Figure 4. Final NMDS results.
The circles illustrate the location of a single site for each surveyed year. The sites are color-coded by section. Figure 4A: Species locations are illustrated with four-letter abbreviation. Figure 4B: Bi-plot of NMDS axis one and two with vectors of significant environmental variables overlaid. The arrow’s direction illustrates the environmental gradient and the length is proportional to the correlation strength between the variable and the NMDS (See Table 3).
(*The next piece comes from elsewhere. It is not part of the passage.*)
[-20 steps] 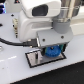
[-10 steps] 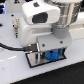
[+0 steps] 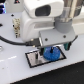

Table 3. Results of final NMDS.
| Variable | NMDS 1 | NMDS 2 |
|---|---|---|
| Latitude*** | 0.916 | -0.401 |
| mean_bath** | 0.987 | -0.160 |
| Area*** | -0.920 | 0.392 |
| NAO.12 | 0.247 | -0.969 |
| NAO.11 | -0.0618 | 0.998 |
| NAO.win | 0.145 | -0.989 |
| WS_3day** | -0.988 | 0.157 |
| WS_30day | 0.600 | 0.799 |
| WD_day** | 0.563 | -0.826 |
| WD_day_b4* | -0.335 | 0.942 |
Significance codes: “***” < 0.001, “**” <0.01, “*” <0.05
Species location in the ordination space can approximate how species sort into habitat types along the spatial gradient in the Bay ( Figure 4a). The upper left of the ordination space reflects predominantly open ocean, deep-water sites (sections 1 and 6). In line with the habitat location in ordination space, indicator species of deeper water oceanic habitat (e.g. Harlequin Duck ( Histrionicus histrionicus) and Common Eider ( Somateria mollissima)) are also positioned in the upper left hand corner of the ordination. Northern sites in the Bay are more shallow and marsh-like (sections 2 and 3), with species indicative of this habitat type (e.g. Atlantic Brant ( Branta bernicla) and Canada Goose ( Branta canadensis)).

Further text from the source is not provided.